Nobody does nostalgia like Disney, and Saving Mr. Banks has the benefit of drawing that nostalgia from the well of one of the best and most beloved films in Walt Disney Pictures’ 63-year history. If nothing else, Saving Mr. Banks should leave viewers with a desire to revisit the film that inspired it (which just so happens to have a 50th-anniversary re-release coming out at the same time as Mr. Banks), and hopefully a new curiosity about the woman behind it, whose story is much more complicated and compelling than this pat redemption tale forces her into. But Saving Mr.
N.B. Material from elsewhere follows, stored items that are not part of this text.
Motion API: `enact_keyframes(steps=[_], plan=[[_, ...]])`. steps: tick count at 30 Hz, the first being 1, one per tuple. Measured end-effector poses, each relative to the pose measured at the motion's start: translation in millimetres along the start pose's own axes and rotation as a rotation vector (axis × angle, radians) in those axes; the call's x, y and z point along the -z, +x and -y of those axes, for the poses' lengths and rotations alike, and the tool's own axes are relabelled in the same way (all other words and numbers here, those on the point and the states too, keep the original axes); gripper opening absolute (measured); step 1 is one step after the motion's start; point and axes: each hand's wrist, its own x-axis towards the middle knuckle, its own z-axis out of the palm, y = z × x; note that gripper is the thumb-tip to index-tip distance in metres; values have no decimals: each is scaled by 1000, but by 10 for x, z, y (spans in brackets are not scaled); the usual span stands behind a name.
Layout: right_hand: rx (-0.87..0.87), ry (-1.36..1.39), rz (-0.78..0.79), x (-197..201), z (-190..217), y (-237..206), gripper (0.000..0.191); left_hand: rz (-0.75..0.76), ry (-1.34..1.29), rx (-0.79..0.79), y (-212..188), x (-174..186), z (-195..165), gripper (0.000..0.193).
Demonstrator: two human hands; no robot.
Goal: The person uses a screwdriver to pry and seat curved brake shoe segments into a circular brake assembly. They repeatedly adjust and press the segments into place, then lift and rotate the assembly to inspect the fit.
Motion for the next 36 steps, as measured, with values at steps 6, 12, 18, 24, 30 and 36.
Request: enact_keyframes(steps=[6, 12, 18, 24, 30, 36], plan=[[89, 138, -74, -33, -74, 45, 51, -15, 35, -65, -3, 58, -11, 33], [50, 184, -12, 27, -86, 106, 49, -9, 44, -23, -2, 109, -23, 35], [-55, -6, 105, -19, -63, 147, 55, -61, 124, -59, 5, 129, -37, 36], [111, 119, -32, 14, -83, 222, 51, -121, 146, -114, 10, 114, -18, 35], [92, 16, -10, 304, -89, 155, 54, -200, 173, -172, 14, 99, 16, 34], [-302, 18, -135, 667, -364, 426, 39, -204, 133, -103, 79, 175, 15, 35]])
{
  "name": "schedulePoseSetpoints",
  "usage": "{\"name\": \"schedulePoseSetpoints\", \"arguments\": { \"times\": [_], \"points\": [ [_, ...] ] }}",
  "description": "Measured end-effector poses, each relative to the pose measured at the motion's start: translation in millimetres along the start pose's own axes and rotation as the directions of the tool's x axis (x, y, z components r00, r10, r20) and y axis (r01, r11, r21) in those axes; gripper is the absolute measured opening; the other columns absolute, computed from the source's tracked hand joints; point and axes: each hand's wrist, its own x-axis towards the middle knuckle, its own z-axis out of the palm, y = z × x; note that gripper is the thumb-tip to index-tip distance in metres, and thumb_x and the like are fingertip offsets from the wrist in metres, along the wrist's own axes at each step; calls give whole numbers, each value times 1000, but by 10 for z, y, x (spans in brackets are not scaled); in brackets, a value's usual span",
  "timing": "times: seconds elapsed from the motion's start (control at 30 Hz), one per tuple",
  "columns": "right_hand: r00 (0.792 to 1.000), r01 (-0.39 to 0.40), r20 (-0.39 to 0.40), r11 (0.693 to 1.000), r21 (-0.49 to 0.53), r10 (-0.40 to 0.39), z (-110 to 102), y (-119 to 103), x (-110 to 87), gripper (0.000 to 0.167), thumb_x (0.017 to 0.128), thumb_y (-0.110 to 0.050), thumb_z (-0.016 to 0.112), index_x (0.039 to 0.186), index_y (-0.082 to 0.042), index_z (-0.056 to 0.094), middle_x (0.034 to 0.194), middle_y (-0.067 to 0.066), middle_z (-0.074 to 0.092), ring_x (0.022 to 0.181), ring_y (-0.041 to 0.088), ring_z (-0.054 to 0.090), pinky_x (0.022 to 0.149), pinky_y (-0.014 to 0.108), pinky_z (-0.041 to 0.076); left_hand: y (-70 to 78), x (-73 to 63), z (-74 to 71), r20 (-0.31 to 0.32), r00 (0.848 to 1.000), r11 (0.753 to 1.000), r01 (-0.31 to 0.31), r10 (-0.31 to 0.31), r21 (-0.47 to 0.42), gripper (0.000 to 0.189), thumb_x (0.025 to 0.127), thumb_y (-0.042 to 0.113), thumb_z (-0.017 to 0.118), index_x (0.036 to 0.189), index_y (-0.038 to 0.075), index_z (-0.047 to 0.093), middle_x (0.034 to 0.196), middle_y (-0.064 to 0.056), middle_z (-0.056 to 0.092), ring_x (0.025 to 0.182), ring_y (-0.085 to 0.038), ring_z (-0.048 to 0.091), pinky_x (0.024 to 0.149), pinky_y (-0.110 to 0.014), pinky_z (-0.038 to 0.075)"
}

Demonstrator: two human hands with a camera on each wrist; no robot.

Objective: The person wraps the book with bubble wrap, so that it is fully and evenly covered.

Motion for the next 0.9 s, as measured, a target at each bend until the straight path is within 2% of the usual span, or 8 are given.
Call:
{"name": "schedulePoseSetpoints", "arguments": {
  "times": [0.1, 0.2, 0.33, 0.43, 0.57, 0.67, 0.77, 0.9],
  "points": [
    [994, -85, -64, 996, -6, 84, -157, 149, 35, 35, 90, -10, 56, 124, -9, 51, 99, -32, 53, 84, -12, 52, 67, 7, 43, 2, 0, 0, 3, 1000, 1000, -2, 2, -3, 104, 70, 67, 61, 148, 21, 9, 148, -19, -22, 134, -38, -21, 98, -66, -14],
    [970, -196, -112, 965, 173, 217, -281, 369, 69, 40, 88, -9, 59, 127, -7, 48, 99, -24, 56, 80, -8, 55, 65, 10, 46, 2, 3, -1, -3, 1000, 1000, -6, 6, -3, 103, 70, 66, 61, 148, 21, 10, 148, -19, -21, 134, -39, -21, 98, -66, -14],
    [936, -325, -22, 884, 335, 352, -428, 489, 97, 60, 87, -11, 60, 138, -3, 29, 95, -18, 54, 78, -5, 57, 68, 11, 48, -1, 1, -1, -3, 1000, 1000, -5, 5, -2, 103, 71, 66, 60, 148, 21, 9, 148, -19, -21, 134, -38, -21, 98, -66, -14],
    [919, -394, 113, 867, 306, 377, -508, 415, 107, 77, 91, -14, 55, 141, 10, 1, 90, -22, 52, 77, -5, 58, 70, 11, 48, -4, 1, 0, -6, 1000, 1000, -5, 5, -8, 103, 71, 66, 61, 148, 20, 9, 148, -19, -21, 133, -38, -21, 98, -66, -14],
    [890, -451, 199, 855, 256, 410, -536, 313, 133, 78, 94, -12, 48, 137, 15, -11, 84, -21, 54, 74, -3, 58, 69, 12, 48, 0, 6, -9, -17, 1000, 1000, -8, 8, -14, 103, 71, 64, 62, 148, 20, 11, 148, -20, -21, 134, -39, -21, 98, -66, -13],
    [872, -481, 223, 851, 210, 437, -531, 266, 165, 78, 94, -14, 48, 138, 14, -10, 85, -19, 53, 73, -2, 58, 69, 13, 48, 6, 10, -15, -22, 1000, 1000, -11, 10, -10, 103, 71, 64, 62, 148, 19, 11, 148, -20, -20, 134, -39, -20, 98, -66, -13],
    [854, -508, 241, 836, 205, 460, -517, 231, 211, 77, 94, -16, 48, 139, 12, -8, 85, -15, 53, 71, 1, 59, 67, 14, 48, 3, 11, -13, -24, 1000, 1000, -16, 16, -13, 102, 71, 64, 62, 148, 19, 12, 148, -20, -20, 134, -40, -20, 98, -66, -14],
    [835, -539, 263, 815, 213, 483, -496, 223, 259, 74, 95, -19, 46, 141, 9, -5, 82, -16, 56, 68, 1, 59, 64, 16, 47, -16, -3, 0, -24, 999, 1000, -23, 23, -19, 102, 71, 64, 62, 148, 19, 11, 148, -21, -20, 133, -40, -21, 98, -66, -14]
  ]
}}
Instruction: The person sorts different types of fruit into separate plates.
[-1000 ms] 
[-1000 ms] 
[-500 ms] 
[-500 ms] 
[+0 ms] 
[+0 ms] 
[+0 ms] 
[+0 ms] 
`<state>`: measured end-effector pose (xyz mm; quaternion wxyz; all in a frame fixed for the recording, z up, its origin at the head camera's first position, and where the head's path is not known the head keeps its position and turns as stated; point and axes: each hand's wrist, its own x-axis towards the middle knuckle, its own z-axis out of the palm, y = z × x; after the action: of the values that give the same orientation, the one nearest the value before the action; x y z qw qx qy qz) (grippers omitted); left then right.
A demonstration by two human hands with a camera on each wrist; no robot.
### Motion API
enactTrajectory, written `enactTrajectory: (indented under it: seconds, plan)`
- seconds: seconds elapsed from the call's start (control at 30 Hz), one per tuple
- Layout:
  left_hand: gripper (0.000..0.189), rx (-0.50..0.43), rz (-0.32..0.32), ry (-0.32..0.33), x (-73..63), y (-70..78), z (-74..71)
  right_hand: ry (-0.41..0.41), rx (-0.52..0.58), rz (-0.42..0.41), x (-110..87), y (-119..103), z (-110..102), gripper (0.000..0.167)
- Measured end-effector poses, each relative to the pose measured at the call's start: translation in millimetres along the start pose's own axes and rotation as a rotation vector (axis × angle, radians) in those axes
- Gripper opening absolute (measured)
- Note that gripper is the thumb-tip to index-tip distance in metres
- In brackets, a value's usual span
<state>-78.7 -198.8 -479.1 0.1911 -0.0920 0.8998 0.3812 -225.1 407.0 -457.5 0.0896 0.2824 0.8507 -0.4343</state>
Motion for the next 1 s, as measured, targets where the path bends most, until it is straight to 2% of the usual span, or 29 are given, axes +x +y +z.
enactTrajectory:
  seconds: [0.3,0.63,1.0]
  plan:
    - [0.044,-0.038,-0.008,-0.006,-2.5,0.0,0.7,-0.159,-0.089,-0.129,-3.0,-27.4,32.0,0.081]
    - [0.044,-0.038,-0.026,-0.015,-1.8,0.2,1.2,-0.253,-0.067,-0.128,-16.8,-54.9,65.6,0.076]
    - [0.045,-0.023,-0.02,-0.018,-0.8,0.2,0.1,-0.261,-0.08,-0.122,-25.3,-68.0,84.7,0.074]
Banks is ultimately what Walt Disney Studios President Sean Bailey called a “brand deposit,” a phrase coined by Steve Jobs to describe actions that improve a company’s perception and influence in the eyes of its customers. (The company has two more “brand deposit” films on the horizon, according to Bailey, in Maleficent and the Brad Bird-directed Tomorrowland.) Those willing or prone to buy into the idea of “Disney Magic” are likely to choke up at least once or twice over the course of Saving Mr. Banks, while those who resist it—the Traverses of the world—will choke on the heaping spoonfuls of sugar the film ladles onto its story. But, in the film’s estimation at least, even the Traverses of the world will have to come around eventually.